### TASK BRIEF
Please print, word for word, every line from the one that contains "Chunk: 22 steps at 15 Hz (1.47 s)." through the last line of the records, and nothing else.

##### RECORDS PROVIDED

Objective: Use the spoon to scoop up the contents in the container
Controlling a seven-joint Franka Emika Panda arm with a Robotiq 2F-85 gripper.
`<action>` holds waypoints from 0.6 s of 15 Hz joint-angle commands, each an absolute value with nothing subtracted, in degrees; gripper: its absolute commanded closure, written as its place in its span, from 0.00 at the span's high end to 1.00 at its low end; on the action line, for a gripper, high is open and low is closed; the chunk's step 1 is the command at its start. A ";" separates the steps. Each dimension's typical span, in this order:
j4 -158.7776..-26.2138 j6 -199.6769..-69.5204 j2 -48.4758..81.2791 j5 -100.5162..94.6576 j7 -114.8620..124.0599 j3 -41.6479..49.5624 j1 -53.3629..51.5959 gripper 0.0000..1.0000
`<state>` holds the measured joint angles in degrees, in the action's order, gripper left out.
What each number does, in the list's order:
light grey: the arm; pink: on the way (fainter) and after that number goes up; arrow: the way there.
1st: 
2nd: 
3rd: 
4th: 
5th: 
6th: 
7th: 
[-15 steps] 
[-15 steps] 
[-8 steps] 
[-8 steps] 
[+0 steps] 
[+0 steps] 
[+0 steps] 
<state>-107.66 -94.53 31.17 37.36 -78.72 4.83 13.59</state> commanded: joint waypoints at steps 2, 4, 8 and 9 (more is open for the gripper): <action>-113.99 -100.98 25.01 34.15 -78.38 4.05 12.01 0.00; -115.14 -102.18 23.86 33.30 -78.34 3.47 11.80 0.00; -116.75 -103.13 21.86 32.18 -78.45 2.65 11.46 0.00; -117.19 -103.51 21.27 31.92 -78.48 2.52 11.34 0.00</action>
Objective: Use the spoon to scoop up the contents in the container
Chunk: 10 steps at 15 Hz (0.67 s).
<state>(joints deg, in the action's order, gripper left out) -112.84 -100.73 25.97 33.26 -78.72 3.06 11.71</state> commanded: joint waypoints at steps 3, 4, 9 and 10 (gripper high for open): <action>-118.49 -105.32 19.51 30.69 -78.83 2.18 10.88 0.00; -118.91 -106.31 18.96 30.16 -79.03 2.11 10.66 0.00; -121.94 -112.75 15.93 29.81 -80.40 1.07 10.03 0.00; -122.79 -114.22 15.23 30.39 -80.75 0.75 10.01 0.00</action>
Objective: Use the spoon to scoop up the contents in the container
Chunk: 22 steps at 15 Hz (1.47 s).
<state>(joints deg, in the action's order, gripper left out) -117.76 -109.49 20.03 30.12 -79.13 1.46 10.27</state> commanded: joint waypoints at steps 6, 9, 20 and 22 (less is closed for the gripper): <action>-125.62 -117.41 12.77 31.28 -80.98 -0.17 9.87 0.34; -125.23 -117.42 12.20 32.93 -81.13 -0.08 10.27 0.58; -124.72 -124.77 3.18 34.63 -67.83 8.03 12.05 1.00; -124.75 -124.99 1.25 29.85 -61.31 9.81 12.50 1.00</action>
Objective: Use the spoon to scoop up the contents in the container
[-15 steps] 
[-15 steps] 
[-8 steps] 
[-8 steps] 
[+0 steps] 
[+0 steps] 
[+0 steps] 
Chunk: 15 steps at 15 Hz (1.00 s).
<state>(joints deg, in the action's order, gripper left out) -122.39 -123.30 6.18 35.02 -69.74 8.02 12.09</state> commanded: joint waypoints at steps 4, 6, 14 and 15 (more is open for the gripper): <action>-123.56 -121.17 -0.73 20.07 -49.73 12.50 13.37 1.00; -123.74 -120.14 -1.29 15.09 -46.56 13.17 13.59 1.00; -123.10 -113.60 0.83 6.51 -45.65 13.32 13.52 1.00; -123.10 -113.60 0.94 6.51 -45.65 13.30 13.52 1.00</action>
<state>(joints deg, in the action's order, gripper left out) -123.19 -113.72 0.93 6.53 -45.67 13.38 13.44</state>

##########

### OUTPUT BELOW
Chunk: 22 steps at 15 Hz (1.47 s).
<state>(joints deg, in the action's order, gripper left out) -117.76 -109.49 20.03 30.12 -79.13 1.46 10.27</state> commanded: joint waypoints at steps 6, 9, 20 and 22 (less is closed for the gripper): <action>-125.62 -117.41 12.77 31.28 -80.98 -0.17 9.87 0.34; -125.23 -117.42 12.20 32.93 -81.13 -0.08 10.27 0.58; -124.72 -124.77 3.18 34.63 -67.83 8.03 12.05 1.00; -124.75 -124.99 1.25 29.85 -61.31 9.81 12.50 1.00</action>
Objective: Use the spoon to scoop up the contents in the container
[-15 steps] 
[-15 steps] 
[-8 steps] 
[-8 steps] 
[+0 steps] 
[+0 steps] 
[+0 steps] 
Chunk: 15 steps at 15 Hz (1.00 s).
<state>(joints deg, in the action's order, gripper left out) -122.39 -123.30 6.18 35.02 -69.74 8.02 12.09</state> commanded: joint waypoints at steps 4, 6, 14 and 15 (more is open for the gripper): <action>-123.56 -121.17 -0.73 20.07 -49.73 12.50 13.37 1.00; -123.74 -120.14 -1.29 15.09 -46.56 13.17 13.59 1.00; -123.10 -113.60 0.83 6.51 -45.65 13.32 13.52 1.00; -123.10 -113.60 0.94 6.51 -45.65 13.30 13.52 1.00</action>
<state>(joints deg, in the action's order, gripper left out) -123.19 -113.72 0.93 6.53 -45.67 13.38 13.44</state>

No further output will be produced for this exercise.